Functional significance of cytosolic endothelial nitric-oxide synthase (eNOS): regulation of hyperpermeability

Abstract

Endothelial NOS (eNOS)-derived NO is a key factor in regulating microvascular permeability. We demonstrated previously that eNOS translocation from the plasma membrane to the cytosol is required for hyperpermeability. Herein, we tested the hypothesis that eNOS activation in the cytosol is necessary for agonist-induced hyperpermeability. To study the fundamental properties of endothelial cell monolayer permeability, we generated ECV-304 cells that stably express cDNA constructs targeting eNOS to the cytosol or plasma membrane. eNOS-transfected ECV-304 cells recapitulate the eNOS translocation and permeability properties of postcapillary venular endothelial cells (Sánchez, F. A., Rana, R., Kim, D. D., Iwahashi, T., Zheng, R., Lal, B. K., Gordon, D. M., Meininger, C. J., and Durán, W. N. (2009) Proc. Natl. Acad. Sci. U.S.A. 106, 6849-6853). We used platelet-activating factor (PAF) as a proinflammatory agonist. PAF activated eNOS by increasing phosphorylation of Ser-1177 and inducing dephosphorylation of Thr-495, increasing NO production, and elevating permeability to FITC-dextran 70 in monolayers of cells expressing wild-type and cytosolic eNOS. PAF failed to increase permeability to FITC-dextran 70 in monolayers of cells transfected with eNOS targeted to the plasma membrane. Interestingly, this occurred despite eNOS Ser-1177 phosphorylation and production of comparable amounts of NO. Our results demonstrate that the presence of eNOS in the cytosol is necessary for PAF-induced hyperpermeability. Our data provide new insights into the dynamics of eNOS and eNOS-derived NO in the process of inflammation.

FIGURE 1.

Expression and location of eNOS constructs in ECV-304 cells. A, immunofluorescence images showing the targeting of the eNOS constructs. B, subcellular fractionation of ECV-GFP-eNOS-G2A and ECV-GFP-eNOS-CAAX cells. M, membrane; Cyt, cytosol.

FIGURE 2.

PAF modulates the patterns of phosphorylation in ECV-304 cells transfected with different targeted eNOS constructs. Left panels, Western blots; right panels, quantification. A, phosphorylation of ECV-eNOS-GFP cells at Ser-1177 and Thr-495 (n = 3). B, phosphorylation (p) of ECV-GFP-eNOS-G2A cells at Ser-1177 and Thr-495 (n = 4).

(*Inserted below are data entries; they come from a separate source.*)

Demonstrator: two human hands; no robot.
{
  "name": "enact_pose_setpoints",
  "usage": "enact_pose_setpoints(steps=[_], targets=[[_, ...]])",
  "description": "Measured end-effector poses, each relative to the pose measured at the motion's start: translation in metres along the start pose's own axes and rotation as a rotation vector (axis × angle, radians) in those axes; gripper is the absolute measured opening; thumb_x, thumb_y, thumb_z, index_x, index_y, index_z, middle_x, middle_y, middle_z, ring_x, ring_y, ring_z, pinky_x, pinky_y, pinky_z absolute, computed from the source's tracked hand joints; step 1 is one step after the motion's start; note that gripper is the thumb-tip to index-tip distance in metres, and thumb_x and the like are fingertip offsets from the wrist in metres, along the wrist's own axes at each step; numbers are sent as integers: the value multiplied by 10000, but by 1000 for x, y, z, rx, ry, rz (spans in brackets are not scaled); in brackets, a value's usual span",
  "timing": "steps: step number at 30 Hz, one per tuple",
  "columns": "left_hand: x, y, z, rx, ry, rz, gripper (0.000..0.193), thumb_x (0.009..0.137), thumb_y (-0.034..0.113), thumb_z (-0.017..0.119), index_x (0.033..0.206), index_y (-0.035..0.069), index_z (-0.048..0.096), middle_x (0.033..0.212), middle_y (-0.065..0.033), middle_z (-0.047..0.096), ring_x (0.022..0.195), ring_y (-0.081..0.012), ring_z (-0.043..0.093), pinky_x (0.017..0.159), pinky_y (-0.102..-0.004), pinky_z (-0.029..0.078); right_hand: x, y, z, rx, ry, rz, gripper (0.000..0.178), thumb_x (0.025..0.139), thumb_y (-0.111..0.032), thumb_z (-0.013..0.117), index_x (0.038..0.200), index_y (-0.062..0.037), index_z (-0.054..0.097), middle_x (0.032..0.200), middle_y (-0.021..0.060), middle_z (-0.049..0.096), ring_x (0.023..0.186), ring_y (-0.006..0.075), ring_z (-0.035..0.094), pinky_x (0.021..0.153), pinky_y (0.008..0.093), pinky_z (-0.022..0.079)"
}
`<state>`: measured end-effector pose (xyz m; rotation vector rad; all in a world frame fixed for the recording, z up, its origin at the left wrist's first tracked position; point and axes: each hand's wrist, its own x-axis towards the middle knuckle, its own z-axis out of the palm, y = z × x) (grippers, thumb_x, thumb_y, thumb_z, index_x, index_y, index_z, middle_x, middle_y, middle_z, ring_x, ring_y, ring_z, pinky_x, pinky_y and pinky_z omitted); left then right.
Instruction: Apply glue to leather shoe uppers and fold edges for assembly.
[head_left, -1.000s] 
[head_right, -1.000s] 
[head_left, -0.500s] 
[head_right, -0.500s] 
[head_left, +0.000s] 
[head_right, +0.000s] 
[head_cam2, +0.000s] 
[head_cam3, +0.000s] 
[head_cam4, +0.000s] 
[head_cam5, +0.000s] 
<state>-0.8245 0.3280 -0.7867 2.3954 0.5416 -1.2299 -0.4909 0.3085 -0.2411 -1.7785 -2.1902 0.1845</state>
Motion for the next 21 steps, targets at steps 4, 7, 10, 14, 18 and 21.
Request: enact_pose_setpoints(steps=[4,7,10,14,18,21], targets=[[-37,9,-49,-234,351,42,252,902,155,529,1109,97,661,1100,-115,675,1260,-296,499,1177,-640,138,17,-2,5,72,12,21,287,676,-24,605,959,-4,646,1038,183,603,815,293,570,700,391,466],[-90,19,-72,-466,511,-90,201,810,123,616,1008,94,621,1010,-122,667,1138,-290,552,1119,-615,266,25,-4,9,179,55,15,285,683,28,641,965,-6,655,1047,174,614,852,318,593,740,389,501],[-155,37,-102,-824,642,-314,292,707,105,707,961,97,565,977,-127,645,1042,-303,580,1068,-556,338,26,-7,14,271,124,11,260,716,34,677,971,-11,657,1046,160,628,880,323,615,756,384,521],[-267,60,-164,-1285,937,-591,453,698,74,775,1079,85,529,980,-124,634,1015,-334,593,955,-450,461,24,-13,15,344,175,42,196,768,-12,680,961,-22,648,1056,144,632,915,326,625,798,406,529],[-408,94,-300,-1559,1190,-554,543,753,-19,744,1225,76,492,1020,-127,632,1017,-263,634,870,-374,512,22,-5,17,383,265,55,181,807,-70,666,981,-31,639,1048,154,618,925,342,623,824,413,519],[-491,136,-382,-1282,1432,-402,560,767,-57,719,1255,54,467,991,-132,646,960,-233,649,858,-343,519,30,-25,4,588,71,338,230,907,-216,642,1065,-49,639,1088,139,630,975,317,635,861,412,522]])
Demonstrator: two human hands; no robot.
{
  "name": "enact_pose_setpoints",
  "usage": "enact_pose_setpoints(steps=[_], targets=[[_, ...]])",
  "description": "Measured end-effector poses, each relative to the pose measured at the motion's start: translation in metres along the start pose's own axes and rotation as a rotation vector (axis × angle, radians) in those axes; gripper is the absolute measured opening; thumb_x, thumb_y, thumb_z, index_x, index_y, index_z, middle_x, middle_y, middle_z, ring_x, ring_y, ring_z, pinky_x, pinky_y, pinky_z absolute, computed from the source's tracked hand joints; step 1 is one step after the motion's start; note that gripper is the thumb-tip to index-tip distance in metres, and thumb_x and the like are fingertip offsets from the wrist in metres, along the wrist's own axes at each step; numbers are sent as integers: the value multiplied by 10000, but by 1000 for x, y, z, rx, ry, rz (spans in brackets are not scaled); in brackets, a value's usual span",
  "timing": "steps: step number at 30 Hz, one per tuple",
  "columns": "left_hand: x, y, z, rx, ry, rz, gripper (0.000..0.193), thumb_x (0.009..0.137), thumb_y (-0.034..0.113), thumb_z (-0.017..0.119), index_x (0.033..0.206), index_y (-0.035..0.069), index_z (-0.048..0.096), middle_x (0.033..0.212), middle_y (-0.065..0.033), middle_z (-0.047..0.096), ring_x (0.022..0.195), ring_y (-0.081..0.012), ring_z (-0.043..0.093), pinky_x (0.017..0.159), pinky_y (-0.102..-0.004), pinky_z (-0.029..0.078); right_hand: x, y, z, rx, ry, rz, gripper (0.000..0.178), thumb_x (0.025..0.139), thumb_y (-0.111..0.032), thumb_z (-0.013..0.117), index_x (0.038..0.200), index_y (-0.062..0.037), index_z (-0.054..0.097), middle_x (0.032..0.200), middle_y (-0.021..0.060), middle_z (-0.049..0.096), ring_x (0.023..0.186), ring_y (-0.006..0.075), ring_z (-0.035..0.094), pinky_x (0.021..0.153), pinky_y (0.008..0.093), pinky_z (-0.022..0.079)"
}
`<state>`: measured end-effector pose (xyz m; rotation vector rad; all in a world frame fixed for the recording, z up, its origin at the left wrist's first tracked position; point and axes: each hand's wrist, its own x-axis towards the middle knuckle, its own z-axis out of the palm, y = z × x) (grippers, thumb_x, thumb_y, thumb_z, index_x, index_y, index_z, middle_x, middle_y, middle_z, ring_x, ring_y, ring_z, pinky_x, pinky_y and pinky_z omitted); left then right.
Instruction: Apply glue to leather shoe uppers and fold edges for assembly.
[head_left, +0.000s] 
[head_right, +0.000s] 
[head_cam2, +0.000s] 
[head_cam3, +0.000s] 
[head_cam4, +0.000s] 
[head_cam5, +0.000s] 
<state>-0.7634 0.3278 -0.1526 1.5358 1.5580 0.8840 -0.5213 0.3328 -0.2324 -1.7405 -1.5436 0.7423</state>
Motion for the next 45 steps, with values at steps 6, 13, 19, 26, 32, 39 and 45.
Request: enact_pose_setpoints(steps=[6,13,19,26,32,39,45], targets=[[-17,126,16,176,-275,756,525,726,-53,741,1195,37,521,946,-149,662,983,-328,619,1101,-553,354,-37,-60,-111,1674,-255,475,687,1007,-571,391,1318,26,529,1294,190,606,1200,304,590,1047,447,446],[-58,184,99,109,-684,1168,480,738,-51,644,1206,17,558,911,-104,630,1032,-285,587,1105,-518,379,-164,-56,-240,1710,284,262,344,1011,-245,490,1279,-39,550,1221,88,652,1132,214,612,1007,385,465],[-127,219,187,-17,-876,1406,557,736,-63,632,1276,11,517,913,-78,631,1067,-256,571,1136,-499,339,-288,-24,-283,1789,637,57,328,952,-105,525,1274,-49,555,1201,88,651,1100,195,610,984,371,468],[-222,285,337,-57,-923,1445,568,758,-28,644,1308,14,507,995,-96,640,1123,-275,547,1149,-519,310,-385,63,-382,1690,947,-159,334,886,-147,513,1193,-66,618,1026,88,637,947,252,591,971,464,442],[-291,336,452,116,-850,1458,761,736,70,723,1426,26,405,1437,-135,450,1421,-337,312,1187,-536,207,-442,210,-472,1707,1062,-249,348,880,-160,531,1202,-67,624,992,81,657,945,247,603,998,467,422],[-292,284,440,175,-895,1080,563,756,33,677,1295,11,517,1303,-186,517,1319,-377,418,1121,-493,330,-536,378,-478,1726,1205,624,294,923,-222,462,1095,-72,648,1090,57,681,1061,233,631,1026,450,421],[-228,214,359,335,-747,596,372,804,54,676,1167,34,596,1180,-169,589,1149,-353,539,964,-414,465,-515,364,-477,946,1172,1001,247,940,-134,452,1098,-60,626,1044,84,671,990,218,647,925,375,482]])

C, phosphorylation of ECV-GFP-eNOS-CAAX cells at Ser-1177 and Thr-495 (n = 3). *, p < 0.05 compared with the control (C).

FIGURE 3.

NO production stimulated by 100 nm PAF in naive ECV-304 cells and in ECV-304 cells transfected with different targeted eNOS constructs. The different cell lines grown on glass coverslips were challenged with 100 nm PAF, and NO production was measured as a function of time. A, time course of PAF-induced changes in NO concentration. Base-line production of NO was undetectable. ECV-304 cells transfected with the control empty vector behaved as naive ECV-304 cells and showed no changes in base-line NO concentration and no changes in NO production in response to PAF (not shown). B, statistical analysis of base-line and PAF-induced peak NO concentrations for each of the different cell lines (mean ± S.E., n = 4). *, p < 0.05.

FIGURE 4.

Permeability measurements in ECV-304 cells transfected with different targeted eNOS constructs. Permeability data are expressed as paired bars expressing mean permeability ± S.E. for the base line and after 100 nm PAF. A and B illustrate independent experiments. A, ECV-GFP-eNOS-CAAX cells did not increase permeability in response to PAF (n = 3). B, ECV-GFP-eNOS-G2A cells showed a significant increase in permeability in response to PAF (n = 6). *, p < 0.05.

FIGURE 5.

Association of eNOS and sGC. A, experiments in ECV-eNOS-GFP cells. Samples were immunoprecipitated with either anti-eNOS antibody (IP) or nonspecific IgG (negative control (Neg Ctl)) and subsequently blotted for sGC. IP blots correspond to samples obtained after the pulldown process, whereas Input blots correspond to samples before immunoprecipitation and serve as a loading reference. PAF stimulated the time-dependent association of eNOS and sGC in ECV-eNOS-GFP cells. B, experiments in ECV-304 cells that lack eNOS and served as a second negative control for eNOS and as a test for the specificity of anti-eNOS antibody. Samples were immunoprecipitated with anti-eNOS antibody and blotted against sGC. C, control without PAF. n = 3 in both panels.